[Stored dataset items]

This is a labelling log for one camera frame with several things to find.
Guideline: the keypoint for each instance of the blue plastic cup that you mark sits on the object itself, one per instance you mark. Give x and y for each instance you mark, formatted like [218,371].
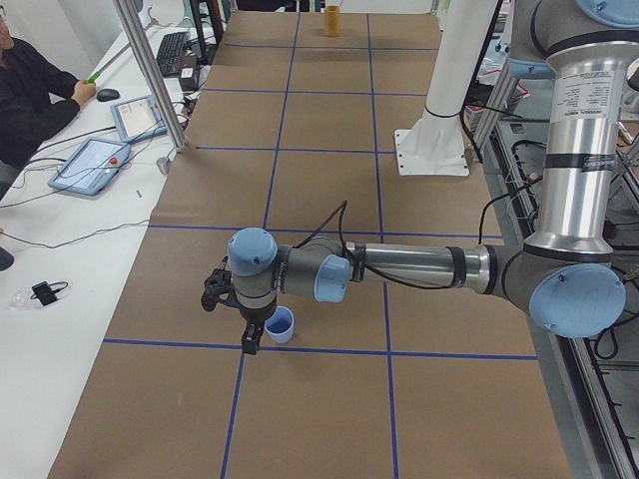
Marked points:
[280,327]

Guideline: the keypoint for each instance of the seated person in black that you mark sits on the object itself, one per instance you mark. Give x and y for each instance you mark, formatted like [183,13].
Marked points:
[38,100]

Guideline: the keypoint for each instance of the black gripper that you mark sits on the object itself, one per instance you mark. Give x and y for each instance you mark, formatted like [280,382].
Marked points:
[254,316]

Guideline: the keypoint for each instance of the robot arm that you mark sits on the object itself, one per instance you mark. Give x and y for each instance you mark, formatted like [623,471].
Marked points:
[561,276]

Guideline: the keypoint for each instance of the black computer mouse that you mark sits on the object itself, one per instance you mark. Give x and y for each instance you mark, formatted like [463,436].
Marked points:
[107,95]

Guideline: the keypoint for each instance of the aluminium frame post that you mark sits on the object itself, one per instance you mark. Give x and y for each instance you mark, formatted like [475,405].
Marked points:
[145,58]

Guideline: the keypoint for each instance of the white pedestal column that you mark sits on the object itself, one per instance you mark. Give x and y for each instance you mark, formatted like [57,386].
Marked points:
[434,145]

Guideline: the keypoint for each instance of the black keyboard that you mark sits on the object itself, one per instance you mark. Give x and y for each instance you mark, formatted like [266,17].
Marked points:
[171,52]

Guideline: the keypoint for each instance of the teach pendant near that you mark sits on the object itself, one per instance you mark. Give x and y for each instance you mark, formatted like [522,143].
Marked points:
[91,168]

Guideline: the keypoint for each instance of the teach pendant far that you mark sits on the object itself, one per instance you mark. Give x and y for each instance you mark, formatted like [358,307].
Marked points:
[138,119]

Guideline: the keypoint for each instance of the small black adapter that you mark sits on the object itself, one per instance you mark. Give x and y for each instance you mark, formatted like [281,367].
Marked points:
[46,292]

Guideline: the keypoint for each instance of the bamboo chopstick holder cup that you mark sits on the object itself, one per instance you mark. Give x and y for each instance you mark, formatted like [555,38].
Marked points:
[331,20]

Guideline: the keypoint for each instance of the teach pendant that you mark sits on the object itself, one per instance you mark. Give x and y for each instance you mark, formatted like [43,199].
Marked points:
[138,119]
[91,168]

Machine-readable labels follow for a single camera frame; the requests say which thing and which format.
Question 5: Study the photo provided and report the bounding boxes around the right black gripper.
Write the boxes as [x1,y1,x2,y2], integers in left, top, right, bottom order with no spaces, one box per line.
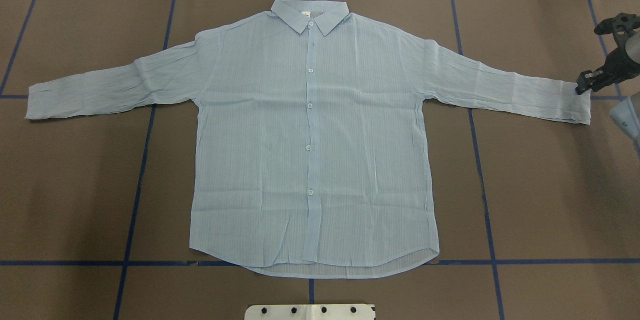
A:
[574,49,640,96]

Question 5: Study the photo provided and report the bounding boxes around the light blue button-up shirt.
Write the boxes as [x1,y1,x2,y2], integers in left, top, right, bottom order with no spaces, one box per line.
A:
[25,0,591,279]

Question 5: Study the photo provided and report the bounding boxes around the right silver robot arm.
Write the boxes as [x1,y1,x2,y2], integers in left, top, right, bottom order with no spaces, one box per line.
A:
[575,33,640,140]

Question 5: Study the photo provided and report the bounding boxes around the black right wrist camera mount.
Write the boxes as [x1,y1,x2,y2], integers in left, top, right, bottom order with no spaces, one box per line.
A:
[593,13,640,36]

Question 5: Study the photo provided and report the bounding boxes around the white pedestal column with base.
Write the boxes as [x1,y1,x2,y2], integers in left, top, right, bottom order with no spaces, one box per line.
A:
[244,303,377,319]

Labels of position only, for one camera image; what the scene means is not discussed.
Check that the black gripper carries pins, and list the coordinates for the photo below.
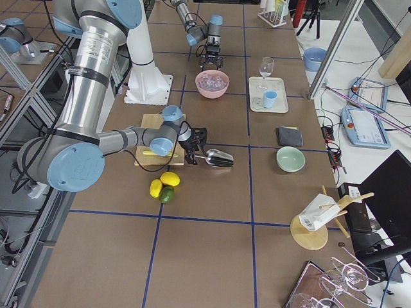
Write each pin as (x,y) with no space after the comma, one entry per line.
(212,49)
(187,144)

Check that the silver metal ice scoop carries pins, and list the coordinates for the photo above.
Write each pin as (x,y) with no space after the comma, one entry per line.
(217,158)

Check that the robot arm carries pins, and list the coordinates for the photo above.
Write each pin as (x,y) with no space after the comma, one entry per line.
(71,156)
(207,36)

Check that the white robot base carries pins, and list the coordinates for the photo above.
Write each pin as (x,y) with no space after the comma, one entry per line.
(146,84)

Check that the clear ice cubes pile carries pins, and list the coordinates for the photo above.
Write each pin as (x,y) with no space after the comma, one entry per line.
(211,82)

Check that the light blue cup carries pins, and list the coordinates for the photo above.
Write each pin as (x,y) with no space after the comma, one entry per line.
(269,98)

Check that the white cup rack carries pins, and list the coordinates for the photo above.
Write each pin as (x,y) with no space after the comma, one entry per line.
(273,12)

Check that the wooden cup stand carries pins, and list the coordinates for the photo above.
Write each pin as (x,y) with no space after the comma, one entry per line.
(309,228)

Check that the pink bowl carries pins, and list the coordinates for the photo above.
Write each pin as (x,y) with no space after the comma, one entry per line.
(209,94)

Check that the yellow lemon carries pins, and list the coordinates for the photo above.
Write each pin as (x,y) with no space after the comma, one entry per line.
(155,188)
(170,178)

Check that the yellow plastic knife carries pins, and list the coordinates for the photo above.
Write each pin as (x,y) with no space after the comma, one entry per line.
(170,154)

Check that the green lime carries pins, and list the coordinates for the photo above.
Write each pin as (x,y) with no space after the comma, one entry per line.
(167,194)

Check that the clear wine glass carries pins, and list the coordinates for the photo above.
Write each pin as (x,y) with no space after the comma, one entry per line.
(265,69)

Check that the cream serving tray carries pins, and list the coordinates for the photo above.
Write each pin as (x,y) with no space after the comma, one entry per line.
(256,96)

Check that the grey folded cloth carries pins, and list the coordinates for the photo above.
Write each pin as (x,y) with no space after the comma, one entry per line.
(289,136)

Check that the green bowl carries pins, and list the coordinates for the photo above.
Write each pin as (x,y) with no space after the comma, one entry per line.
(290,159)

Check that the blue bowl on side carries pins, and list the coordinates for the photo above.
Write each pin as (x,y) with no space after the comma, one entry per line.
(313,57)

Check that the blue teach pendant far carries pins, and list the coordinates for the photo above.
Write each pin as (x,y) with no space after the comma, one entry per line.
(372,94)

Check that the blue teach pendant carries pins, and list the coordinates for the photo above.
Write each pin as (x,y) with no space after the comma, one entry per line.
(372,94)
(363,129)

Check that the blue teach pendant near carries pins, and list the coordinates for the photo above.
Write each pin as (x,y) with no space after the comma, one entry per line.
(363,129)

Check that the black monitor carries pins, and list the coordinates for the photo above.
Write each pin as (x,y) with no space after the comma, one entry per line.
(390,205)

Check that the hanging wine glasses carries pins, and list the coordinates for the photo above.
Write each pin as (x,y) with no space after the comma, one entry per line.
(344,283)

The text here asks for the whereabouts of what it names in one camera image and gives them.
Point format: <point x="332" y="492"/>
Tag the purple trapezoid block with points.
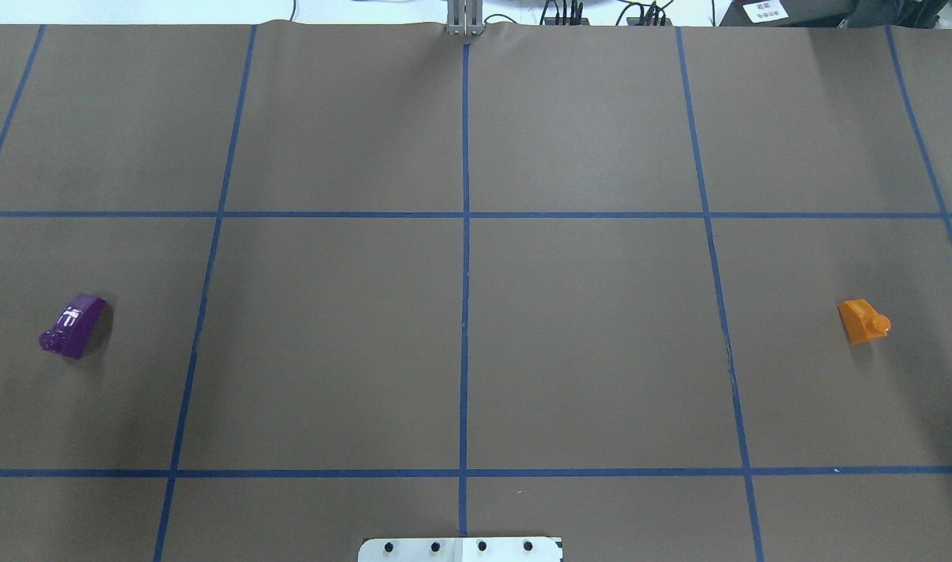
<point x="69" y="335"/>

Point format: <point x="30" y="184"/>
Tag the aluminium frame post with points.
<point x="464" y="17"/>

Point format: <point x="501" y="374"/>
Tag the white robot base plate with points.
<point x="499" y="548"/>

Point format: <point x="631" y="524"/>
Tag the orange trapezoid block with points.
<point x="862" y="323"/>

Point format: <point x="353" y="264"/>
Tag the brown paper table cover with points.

● TASK GOAL: Each record should be quoted exactly, with the images omitted.

● ANSWER TO THIS EXERCISE:
This is a labelling log for one camera frame with several things to find.
Guideline: the keypoint for each instance of the blue plastic cup that you mark sits on the object itself, one per instance you mark. Give x and y for each instance you mark, formatted like [218,371].
Marked points:
[280,327]

Guideline: the keypoint for each instance of the seated person in black that you mark sits on the object itself, one per instance you mark. Give x and y for each instance you mark, formatted like [183,13].
Marked points:
[38,100]

Guideline: the keypoint for each instance of the black gripper that you mark sits on the object itself, one per instance you mark. Give x and y for each instance you mark, formatted like [280,382].
Marked points:
[254,316]

Guideline: the keypoint for each instance of the robot arm that you mark sits on the object itself, one per instance you mark. Give x and y for each instance you mark, formatted like [623,471].
Marked points:
[561,276]

Guideline: the keypoint for each instance of the black computer mouse that you mark sits on the object itself, one per instance you mark. Give x and y for each instance you mark, formatted like [463,436].
Marked points:
[107,95]

Guideline: the keypoint for each instance of the aluminium frame post that you mark sits on the object itself, one per instance you mark. Give x and y for each instance you mark, formatted like [475,405].
Marked points:
[145,58]

Guideline: the keypoint for each instance of the white pedestal column that you mark sits on the object itself, one per instance you mark. Give x and y for each instance you mark, formatted like [57,386].
Marked points:
[434,145]

Guideline: the keypoint for each instance of the black keyboard that you mark sits on the object itself, one per instance you mark. Give x and y for each instance you mark, formatted like [266,17].
Marked points:
[171,52]

Guideline: the keypoint for each instance of the teach pendant near that you mark sits on the object itself, one per instance you mark. Give x and y for each instance you mark, formatted like [522,143].
Marked points:
[91,168]

Guideline: the keypoint for each instance of the teach pendant far that you mark sits on the object itself, one per instance you mark. Give x and y for each instance you mark, formatted like [358,307].
Marked points:
[138,119]

Guideline: the keypoint for each instance of the small black adapter that you mark sits on the object itself, one per instance you mark. Give x and y for each instance you mark, formatted like [281,367].
Marked points:
[46,292]

Guideline: the keypoint for each instance of the bamboo chopstick holder cup that you mark sits on the object itself, one per instance you mark. Give x and y for each instance you mark, formatted like [555,38].
Marked points:
[331,20]

Guideline: the keypoint for each instance of the teach pendant that you mark sits on the object itself, one per instance you mark. Give x and y for each instance you mark, formatted like [43,199].
Marked points:
[138,119]
[91,168]

Machine-readable labels follow for a single camera frame; the requests say which thing and which format.
Question 5: Study the photo provided and report the bounding boxes around the right black gripper.
Write the boxes as [x1,y1,x2,y2], integers in left, top, right, bottom order with no spaces, one box per line.
A:
[574,49,640,96]

Question 5: Study the photo provided and report the bounding boxes around the light blue button-up shirt.
Write the boxes as [x1,y1,x2,y2], integers in left, top, right, bottom order with no spaces, one box per line.
A:
[25,0,591,279]

Question 5: Study the photo provided and report the bounding boxes around the right silver robot arm.
Write the boxes as [x1,y1,x2,y2], integers in left, top, right, bottom order with no spaces, one box per line.
A:
[575,33,640,140]

Question 5: Study the photo provided and report the bounding boxes around the black right wrist camera mount.
Write the boxes as [x1,y1,x2,y2], integers in left, top, right, bottom order with no spaces, one box per line.
A:
[593,13,640,36]

Question 5: Study the photo provided and report the bounding boxes around the white pedestal column with base.
Write the boxes as [x1,y1,x2,y2], integers in left, top, right, bottom order with no spaces, one box per line.
A:
[244,303,377,319]

Labels of position only, for one camera image; what the scene means is not discussed.
Check that the black gripper carries pins, and list the coordinates for the photo below.
Write each pin as (x,y) with no space after the comma, one entry per line.
(212,49)
(187,144)

Check that the silver metal ice scoop carries pins, and list the coordinates for the photo above.
Write each pin as (x,y) with no space after the comma, one entry per line.
(217,158)

Check that the robot arm carries pins, and list the coordinates for the photo above.
Write each pin as (x,y) with no space after the comma, one entry per line.
(71,156)
(207,36)

Check that the white robot base carries pins, and list the coordinates for the photo above.
Write each pin as (x,y) with no space after the comma, one entry per line.
(146,84)

Check that the clear ice cubes pile carries pins, and list the coordinates for the photo above.
Write each pin as (x,y) with no space after the comma, one entry per line.
(211,82)

Check that the light blue cup carries pins, and list the coordinates for the photo above.
Write each pin as (x,y) with no space after the comma, one entry per line.
(269,98)

Check that the white cup rack carries pins, and list the coordinates for the photo above.
Write each pin as (x,y) with no space after the comma, one entry per line.
(273,12)

Check that the wooden cup stand carries pins, and list the coordinates for the photo above.
Write each pin as (x,y) with no space after the comma, one entry per line.
(309,228)

Check that the pink bowl carries pins, and list the coordinates for the photo above.
Write each pin as (x,y) with no space after the comma, one entry per line.
(209,94)

Check that the yellow lemon carries pins, and list the coordinates for the photo above.
Write each pin as (x,y) with no space after the comma, one entry per line.
(155,188)
(170,178)

Check that the yellow plastic knife carries pins, and list the coordinates for the photo above.
Write each pin as (x,y) with no space after the comma, one entry per line.
(170,154)

Check that the green lime carries pins, and list the coordinates for the photo above.
Write each pin as (x,y) with no space after the comma, one entry per line.
(167,194)

Check that the clear wine glass carries pins, and list the coordinates for the photo above.
Write each pin as (x,y) with no space after the comma, one entry per line.
(265,69)

Check that the cream serving tray carries pins, and list the coordinates for the photo above.
Write each pin as (x,y) with no space after the comma, one entry per line.
(256,96)

Check that the grey folded cloth carries pins, and list the coordinates for the photo above.
Write each pin as (x,y) with no space after the comma, one entry per line.
(289,136)

Check that the green bowl carries pins, and list the coordinates for the photo above.
Write each pin as (x,y) with no space after the comma, one entry per line.
(290,159)

Check that the blue bowl on side carries pins, and list the coordinates for the photo above.
Write each pin as (x,y) with no space after the comma, one entry per line.
(313,57)

Check that the blue teach pendant far carries pins, and list the coordinates for the photo above.
Write each pin as (x,y) with no space after the comma, one entry per line.
(372,94)

Check that the blue teach pendant carries pins, and list the coordinates for the photo above.
Write each pin as (x,y) with no space after the comma, one entry per line.
(372,94)
(363,129)

Check that the blue teach pendant near carries pins, and list the coordinates for the photo above.
Write each pin as (x,y) with no space after the comma, one entry per line.
(363,129)

Check that the black monitor carries pins, and list the coordinates for the photo above.
Write each pin as (x,y) with no space after the comma, one entry per line.
(390,205)

Check that the hanging wine glasses carries pins, and list the coordinates for the photo above.
Write each pin as (x,y) with no space after the comma, one entry per line.
(344,283)

The text here asks for the whereabouts of what it names in one camera image and gives them.
Point format: <point x="332" y="492"/>
Tag the purple trapezoid block with points.
<point x="69" y="335"/>

Point format: <point x="30" y="184"/>
Tag the aluminium frame post with points.
<point x="464" y="17"/>

Point format: <point x="501" y="374"/>
Tag the white robot base plate with points.
<point x="499" y="548"/>

Point format: <point x="631" y="524"/>
Tag the orange trapezoid block with points.
<point x="862" y="323"/>

Point format: <point x="353" y="264"/>
Tag the brown paper table cover with points.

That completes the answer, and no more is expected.